*TASK DESCRIPTION:*
Set down again exactly the lines of the listing below that fall between the line holding "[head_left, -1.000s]" and the line holding "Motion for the", inclusive.

*-*-*

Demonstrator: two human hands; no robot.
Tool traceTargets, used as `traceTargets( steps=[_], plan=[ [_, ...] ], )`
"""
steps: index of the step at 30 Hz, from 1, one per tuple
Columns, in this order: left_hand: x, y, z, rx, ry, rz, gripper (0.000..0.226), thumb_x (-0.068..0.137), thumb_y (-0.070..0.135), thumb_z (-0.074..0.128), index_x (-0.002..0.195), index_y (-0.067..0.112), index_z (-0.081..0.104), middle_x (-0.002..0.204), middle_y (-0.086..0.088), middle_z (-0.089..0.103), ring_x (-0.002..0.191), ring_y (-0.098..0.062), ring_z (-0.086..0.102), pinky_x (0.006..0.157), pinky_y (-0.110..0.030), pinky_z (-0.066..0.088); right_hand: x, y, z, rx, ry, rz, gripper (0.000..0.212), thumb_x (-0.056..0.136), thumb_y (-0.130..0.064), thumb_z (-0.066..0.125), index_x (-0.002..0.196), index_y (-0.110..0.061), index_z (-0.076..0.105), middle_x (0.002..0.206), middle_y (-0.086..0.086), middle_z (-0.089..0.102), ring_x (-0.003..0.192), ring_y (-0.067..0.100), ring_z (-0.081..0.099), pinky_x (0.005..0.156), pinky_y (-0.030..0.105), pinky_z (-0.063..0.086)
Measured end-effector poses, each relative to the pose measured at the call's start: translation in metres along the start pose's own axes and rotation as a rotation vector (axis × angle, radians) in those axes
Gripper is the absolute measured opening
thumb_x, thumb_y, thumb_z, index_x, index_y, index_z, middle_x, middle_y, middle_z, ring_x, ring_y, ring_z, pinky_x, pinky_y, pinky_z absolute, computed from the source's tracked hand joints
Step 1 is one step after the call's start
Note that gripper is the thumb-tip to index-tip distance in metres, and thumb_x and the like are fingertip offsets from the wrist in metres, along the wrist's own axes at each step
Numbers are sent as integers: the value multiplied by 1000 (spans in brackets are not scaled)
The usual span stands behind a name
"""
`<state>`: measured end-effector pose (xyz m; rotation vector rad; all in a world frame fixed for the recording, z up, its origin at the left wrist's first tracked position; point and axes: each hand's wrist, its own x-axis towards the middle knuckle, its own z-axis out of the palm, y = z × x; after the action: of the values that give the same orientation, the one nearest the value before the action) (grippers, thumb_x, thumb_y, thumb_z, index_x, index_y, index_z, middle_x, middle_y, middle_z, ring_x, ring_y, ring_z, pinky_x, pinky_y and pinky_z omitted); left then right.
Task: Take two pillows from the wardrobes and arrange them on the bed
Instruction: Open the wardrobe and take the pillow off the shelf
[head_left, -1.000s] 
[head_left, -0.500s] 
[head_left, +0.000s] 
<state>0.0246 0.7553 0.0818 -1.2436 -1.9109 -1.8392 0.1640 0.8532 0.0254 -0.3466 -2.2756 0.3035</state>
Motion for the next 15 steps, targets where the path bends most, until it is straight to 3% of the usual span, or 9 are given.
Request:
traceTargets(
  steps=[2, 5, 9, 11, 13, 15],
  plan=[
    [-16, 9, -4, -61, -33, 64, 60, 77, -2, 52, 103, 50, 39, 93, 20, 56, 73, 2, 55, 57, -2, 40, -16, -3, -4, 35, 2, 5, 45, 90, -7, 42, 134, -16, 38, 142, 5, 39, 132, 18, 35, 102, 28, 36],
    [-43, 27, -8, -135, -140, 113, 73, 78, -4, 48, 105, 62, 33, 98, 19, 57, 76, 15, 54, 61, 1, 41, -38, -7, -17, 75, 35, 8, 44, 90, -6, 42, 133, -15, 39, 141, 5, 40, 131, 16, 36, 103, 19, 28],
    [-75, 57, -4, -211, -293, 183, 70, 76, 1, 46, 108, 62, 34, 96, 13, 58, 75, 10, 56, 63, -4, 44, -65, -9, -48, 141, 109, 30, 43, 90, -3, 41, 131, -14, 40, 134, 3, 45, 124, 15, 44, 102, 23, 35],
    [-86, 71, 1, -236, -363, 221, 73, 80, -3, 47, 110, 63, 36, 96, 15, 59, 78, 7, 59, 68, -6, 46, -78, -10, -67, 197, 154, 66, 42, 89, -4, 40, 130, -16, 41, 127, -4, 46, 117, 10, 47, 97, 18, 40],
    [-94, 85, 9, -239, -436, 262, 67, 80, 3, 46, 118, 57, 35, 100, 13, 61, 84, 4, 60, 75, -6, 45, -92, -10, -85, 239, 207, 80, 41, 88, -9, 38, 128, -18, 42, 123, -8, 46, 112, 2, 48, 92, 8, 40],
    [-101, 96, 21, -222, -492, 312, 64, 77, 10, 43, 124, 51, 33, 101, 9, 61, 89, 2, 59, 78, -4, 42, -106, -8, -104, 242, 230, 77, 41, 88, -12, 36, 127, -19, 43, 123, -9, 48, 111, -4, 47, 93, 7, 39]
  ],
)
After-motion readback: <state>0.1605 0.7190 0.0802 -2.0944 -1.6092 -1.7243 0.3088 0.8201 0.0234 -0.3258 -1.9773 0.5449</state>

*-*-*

*EXERCISE RESPONSE:*
[head_left, -1.000s] 
[head_left, -0.500s] 
[head_left, +0.000s] 
<state>0.0246 0.7553 0.0818 -1.2436 -1.9109 -1.8392 0.1640 0.8532 0.0254 -0.3466 -2.2756 0.3035</state>
Motion for the next 15 steps, targets where the path bends most, until it is straight to 3% of the usual span, or 9 are given.

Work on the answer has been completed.